* PROBLEM TO WORK ON *
All lines from the one containing "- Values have" to the end of the entries below must be output exactly, and no other lines.

Content starts

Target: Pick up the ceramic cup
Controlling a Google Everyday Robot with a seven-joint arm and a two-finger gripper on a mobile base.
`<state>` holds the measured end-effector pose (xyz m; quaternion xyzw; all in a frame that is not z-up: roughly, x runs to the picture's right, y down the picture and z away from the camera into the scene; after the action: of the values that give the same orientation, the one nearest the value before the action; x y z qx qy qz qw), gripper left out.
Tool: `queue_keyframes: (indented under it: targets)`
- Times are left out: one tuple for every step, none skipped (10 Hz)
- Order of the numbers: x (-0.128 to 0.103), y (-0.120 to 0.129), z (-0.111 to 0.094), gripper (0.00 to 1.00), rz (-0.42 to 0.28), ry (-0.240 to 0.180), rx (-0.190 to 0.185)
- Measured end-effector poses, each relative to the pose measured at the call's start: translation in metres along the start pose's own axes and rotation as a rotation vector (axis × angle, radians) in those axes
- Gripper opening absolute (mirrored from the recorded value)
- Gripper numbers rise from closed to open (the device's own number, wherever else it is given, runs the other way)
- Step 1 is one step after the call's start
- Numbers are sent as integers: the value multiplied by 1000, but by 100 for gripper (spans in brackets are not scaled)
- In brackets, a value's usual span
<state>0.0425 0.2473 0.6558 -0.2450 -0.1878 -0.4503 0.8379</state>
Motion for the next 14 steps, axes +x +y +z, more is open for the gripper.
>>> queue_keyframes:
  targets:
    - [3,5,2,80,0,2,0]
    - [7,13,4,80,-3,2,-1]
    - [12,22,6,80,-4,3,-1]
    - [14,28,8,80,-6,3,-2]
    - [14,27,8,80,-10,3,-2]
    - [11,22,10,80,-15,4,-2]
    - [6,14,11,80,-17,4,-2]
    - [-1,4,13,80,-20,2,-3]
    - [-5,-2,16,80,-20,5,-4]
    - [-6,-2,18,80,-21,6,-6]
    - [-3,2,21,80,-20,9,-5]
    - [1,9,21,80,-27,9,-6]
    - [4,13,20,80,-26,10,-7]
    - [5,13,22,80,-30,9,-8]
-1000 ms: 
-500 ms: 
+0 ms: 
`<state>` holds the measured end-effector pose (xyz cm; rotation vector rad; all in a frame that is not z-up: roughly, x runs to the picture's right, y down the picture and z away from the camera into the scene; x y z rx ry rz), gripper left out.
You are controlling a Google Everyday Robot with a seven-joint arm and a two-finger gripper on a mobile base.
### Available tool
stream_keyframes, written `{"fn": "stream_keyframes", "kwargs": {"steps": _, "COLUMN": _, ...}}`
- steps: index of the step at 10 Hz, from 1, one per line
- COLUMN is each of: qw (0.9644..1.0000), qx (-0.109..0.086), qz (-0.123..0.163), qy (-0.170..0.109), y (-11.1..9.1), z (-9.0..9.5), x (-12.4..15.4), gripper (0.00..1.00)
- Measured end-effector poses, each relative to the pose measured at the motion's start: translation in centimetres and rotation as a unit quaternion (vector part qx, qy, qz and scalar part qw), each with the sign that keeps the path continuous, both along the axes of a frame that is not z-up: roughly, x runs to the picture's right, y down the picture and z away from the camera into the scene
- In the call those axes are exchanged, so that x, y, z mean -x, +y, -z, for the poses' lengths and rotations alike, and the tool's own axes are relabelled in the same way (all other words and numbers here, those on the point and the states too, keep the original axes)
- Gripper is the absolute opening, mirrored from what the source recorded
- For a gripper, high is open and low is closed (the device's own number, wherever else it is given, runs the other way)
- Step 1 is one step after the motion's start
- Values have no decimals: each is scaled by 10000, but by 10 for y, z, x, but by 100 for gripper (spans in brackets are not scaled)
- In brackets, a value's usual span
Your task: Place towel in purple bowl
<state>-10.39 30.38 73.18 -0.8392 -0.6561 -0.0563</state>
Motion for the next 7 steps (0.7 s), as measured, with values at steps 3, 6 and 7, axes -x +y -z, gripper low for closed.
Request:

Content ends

* TASK OUTPUT *
- Values have no decimals: each is scaled by 10000, but by 10 for y, z, x, but by 100 for gripper (spans in brackets are not scaled)
- In brackets, a value's usual span
Your task: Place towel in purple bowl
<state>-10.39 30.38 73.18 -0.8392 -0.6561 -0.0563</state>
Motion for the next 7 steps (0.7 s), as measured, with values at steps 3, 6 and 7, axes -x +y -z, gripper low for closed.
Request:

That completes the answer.